TASK TO COMPLETE: Keep the wording of the records intact as you retype them, and omit every image.

━━ WORKING DATA ━━

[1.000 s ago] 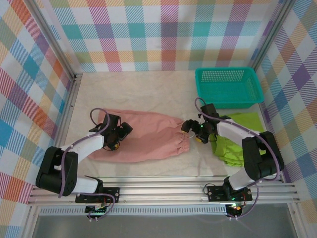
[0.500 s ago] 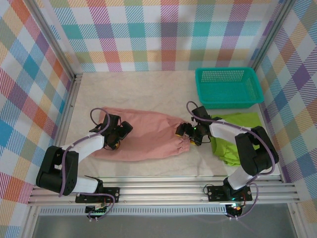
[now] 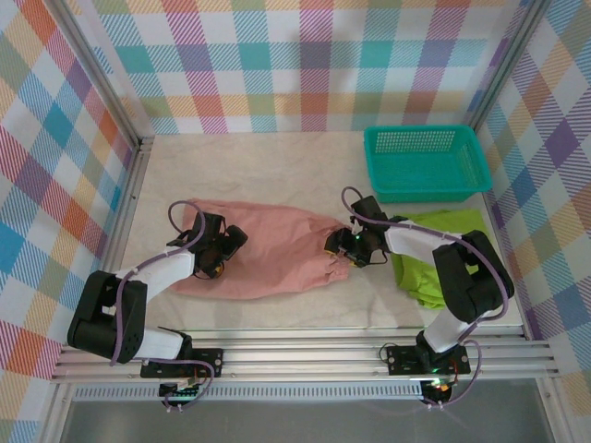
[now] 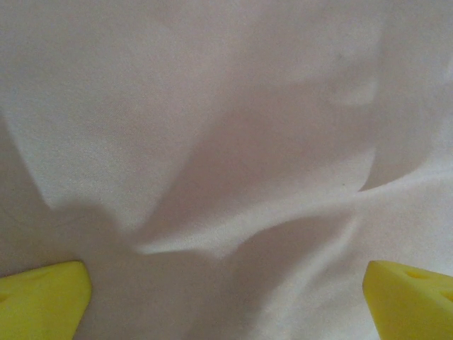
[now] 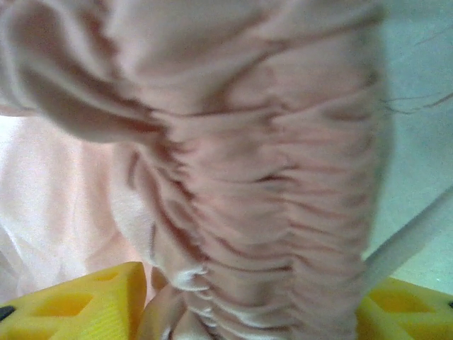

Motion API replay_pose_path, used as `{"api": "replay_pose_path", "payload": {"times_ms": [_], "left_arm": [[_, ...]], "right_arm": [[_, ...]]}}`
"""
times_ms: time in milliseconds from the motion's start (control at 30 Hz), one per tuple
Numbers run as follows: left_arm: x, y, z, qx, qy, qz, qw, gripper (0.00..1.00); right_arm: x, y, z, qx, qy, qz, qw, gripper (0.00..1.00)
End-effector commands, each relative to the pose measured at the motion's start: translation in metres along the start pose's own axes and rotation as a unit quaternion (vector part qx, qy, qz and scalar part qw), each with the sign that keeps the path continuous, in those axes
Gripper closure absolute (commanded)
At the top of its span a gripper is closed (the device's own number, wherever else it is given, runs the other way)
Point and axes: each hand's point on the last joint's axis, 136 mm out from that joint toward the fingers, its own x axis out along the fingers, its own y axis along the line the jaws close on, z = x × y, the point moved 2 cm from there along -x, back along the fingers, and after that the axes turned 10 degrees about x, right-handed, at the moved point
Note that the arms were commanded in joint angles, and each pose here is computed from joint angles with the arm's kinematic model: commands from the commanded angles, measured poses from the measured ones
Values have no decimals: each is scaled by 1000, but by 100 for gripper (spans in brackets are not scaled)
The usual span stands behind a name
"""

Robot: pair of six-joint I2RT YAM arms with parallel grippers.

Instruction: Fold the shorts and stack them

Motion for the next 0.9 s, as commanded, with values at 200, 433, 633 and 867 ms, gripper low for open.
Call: {"api": "replay_pose_path", "payload": {"times_ms": [200,433,633,867], "left_arm": [[6,22,-19,5,29,36,999,0],[-28,14,1,30,-15,38,999,0],[-59,9,16,44,-47,35,997,0],[-78,11,22,41,-75,28,996,0]], "right_arm": [[20,2,2,2,26,-6,1000,69],[5,2,10,-40,6,-49,998,100],[-38,6,16,-112,-26,-111,987,100],[-97,6,20,-179,-58,-198,962,100]]}}
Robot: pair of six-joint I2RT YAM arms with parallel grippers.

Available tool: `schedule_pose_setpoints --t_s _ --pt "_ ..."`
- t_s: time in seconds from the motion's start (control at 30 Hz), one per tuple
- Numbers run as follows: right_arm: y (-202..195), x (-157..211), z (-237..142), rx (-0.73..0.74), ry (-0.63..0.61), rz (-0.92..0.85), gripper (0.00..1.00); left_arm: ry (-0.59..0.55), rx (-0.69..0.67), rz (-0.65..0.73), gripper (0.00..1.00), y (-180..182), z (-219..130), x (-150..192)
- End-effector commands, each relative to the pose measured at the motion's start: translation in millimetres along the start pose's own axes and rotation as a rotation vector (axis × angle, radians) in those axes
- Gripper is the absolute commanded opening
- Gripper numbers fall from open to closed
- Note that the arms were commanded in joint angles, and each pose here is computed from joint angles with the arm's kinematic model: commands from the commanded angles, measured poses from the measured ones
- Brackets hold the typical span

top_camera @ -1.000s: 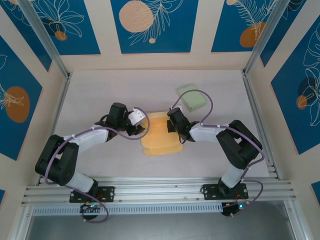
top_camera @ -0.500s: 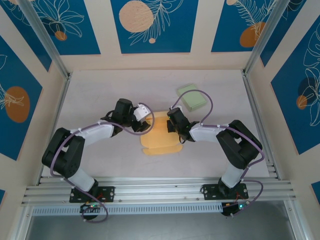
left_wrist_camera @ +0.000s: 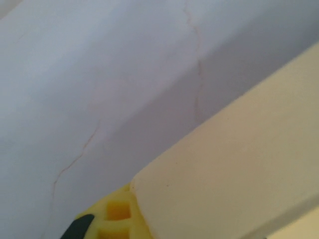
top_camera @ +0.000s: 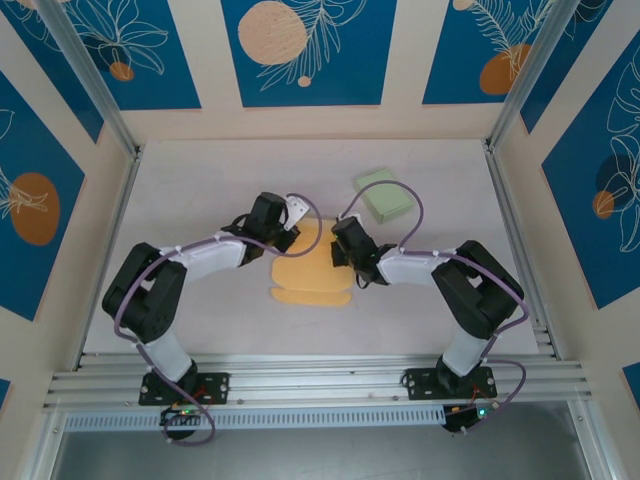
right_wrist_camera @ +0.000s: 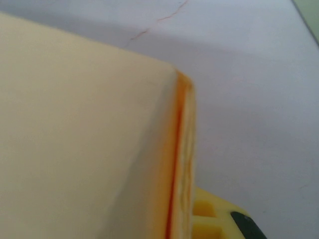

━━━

TASK ANSWER:
[1.000 s ago] 
[0.500 s ago] 
[now] 
[now] 
[now] 

Motion API replay_pose_path, used as `{"api": "replay_pose_path", "payload": {"times_ms": [_], "left_arm": [[_, ...]], "right_arm": [[_, ...]]}}`
"""
times_ms: time in milliseconds from the motion's start (control at 30 Hz), one per tuple
Numbers run as follows: left_arm: x, y, z, qx, qy, qz, qw, gripper (0.00..1.00); right_arm: x, y, z, qx, qy, qz, qw, gripper (0.00..1.00)
End-effector commands, each relative to the pose measured at the motion's start: translation in metres along the start pose's own axes and rotation as a unit quaternion (vector part qx, qy, qz and scalar part qw), each with the sign that keeps the path continuous, in those axes
Gripper closure absolute (commanded)
At the top of its span a gripper is closed (the device's own number, wherever else it is given, runs the other way)
Point and axes: each hand's point on the last joint's axis, 136 mm out from that joint toward the fingers, its own x axis out along the fingers, its own y axis along the line the jaws close on, z = x × y, the point moved 2 cm from there along -x, back along the fingers, and after that the axes turned 10 degrees about x, right-handed, at the moved point
Note that the arms were commanded in joint angles, and each pose here is computed from joint angles with the arm's kinematic model: commands from the commanded angles, measured poses from the measured ones
Values have no decimals: each is scaled by 1000, but by 100 for gripper (spans in brackets are not scaled)
The usual span stands behind a name
"""

Robot: pair of six-joint I2RT YAM arms with parallel grippers.

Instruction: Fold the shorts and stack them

Motion for the next 0.9 s, as commanded, with values at 200, 433, 633 and 867 ms, gripper low for open.
Call: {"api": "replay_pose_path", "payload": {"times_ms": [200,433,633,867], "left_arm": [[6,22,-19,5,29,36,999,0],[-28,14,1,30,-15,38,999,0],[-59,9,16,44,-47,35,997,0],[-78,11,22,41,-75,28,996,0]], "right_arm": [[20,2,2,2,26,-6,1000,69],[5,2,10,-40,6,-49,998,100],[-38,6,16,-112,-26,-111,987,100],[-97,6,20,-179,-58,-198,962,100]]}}
Robot: pair of six-joint I2RT YAM arms with parallel grippers.

Available tool: `schedule_pose_setpoints --t_s _ --pt "_ ..."`
- t_s: time in seconds from the motion's start (control at 30 Hz), one per tuple
- Numbers run as follows: right_arm: y (-202..195), x (-157..211), z (-237..142), rx (-0.73..0.74), ry (-0.63..0.61), rz (-0.92..0.85), gripper (0.00..1.00); left_arm: ry (-0.59..0.55), rx (-0.69..0.67), rz (-0.65..0.73), gripper (0.00..1.00), y (-180..182), z (-219..130), x (-150..192)
- End-effector commands, each relative to the pose measured at the motion's start: translation in millimetres along the start pose's own axes and rotation as a rotation vector (axis × angle, radians) in those axes
- Gripper is the absolute commanded opening
- Gripper numbers fall from open to closed
- Note that the arms were commanded in joint angles, and each pose here is computed from joint angles with the arm's kinematic model: commands from the commanded angles, measured poses from the measured ones
- Brackets hold the typical span

top_camera @ -1.000s: 
top_camera @ -0.500s: 
left_wrist_camera @ +0.000s: 
top_camera @ +0.000s: 
right_wrist_camera @ +0.000s: 

With this output, the exercise is done.